05/06/2021 16:03 par Assimbonanga

Le monde néo-libéral, on s’y habitue. Ça rentre dans les mœurs. Les gens ne s’étonnent même plus. Lorsque le prix d’un billet de train en Ouigo est indécelable, variable, aléatoire, plus personne ne se révolte. Tout au plus trouve-t-on cela "compliqué", "incompréhensible". Alors que c’est INJUSTE et INÉGALITAIRE. Mais comme plus personne ne croit à la devise républicaine française, LIBERTÉ ÉGALITÉ FRATERNITÉ, kess kon s’en fout ? Chacun espère pouvoir faire un bon coup pour lui-même, pour sa pomme.
Idem la scolarité.

06/06/2021 09:26 par chb

Merci, Bernard, pour ce coup d’oeil par le trou de la serrure.
L’algorithme, évidemment objectif et donc juste, supplante les enseignants et la société démocratique. Pas question de transparence : serait-ce en fait Microsoft qui pilote le tri ? De parcours superglu en solutions impasses, l’ordinateur accompagne l’exclusion et organise à la place d’acteurs trop humains un tri par le fric, la naissance, et par les desiderata du capital.
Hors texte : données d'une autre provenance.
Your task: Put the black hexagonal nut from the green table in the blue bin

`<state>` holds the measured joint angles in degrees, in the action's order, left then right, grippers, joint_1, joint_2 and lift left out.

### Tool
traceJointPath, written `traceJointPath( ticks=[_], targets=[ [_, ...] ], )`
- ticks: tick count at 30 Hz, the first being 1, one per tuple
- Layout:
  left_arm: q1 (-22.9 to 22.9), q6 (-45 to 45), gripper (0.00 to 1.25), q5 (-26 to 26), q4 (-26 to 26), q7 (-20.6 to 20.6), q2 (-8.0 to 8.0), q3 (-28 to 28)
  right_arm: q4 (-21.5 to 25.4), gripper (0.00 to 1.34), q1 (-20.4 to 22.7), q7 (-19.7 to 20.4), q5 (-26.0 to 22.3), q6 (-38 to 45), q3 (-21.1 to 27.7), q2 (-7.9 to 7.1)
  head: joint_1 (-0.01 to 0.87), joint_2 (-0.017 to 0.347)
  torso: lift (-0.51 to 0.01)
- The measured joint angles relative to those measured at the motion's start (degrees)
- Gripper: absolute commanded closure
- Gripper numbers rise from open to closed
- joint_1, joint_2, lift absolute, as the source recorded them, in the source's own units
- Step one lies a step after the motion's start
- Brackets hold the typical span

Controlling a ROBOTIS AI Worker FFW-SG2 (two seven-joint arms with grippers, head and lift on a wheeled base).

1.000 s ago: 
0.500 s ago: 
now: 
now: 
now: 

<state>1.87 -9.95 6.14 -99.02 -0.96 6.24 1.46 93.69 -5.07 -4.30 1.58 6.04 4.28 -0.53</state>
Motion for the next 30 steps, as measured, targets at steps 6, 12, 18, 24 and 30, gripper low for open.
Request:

Le slogan supplétif ’1jeune1solution’, à l’image de celui de Pôlemploi, promet la broyeuse aux hors-profil. Alors est-ce Microsoft qui supersède au futur des jeunes ?
Le processus avait été expérimenté avec l’orientation automatisée en fin de collège, qui a les mêmes défauts et continue de déstabiliser les lycées, notamment dans les filières techniques grignotées par le tout-apprentissage patronal. Les journées portes ouvertes d’antan permettaient un contact élèves-familles-profs, les équipes pédagogiques avaient la main sur la constitution de groupes classes : c’était le bon temps ? Grâce à la réforme austéritaire, des filières de formation publique sont asséchées bien qu’utiles, et fermées : économies et délocalisations pour demain.
Parcours Sup, c’est aussi parcours supprimés !

06/06/2021 12:38 par irae

Parcours sup excellente technique destinée à améliorer et faciliter la reproduction de classe. Nos impôts qui déjà financent les études des privilégiés des grandes écoles seront encore mieux fléchés pour que réussissent toujours les fils à papa même si, comme on peut le constater, ils ne sont pas forcément les meilleurs, ni au départ, ni à l’arrivée.
Et cerise sur le gâteau toujours plus exclure les gueux des études et qu’ils restent surtout à leur place.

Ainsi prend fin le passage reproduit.